EXERCISE INSTRUCTIONS ▸ Each line from the one containing "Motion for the" to the final line of the listing below must be transcribed exactly; all others are left out.

DATA SEGMENT ▸
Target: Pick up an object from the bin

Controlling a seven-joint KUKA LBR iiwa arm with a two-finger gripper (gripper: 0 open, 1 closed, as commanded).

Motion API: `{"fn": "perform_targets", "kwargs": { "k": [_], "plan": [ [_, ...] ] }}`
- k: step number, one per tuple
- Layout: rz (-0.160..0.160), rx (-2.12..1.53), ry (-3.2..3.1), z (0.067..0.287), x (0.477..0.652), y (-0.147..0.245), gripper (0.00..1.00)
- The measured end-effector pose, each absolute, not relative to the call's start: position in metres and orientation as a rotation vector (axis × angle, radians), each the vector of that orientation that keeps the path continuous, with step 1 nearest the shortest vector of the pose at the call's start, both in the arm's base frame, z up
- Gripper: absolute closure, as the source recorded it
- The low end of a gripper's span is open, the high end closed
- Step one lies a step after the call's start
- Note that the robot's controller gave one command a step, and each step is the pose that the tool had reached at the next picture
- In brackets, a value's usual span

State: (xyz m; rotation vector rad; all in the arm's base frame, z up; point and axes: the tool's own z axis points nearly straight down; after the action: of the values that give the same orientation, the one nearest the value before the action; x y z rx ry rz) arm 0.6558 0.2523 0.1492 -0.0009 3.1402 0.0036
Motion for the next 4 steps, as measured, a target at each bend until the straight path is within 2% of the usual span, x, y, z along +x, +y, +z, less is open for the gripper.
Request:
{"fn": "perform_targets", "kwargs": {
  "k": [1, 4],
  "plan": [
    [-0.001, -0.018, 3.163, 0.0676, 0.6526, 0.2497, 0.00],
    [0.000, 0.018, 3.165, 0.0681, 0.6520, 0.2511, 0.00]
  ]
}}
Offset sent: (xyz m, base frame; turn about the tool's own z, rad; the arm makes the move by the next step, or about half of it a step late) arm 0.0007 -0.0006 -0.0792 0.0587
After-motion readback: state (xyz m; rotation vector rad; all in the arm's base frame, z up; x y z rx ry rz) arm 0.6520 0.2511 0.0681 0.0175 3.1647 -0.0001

RESPONSE ▸
Motion for the next 4 steps, as measured, a target at each bend until the straight path is within 2% of the usual span, x, y, z along +x, +y, +z, less is open for the gripper.
Request:
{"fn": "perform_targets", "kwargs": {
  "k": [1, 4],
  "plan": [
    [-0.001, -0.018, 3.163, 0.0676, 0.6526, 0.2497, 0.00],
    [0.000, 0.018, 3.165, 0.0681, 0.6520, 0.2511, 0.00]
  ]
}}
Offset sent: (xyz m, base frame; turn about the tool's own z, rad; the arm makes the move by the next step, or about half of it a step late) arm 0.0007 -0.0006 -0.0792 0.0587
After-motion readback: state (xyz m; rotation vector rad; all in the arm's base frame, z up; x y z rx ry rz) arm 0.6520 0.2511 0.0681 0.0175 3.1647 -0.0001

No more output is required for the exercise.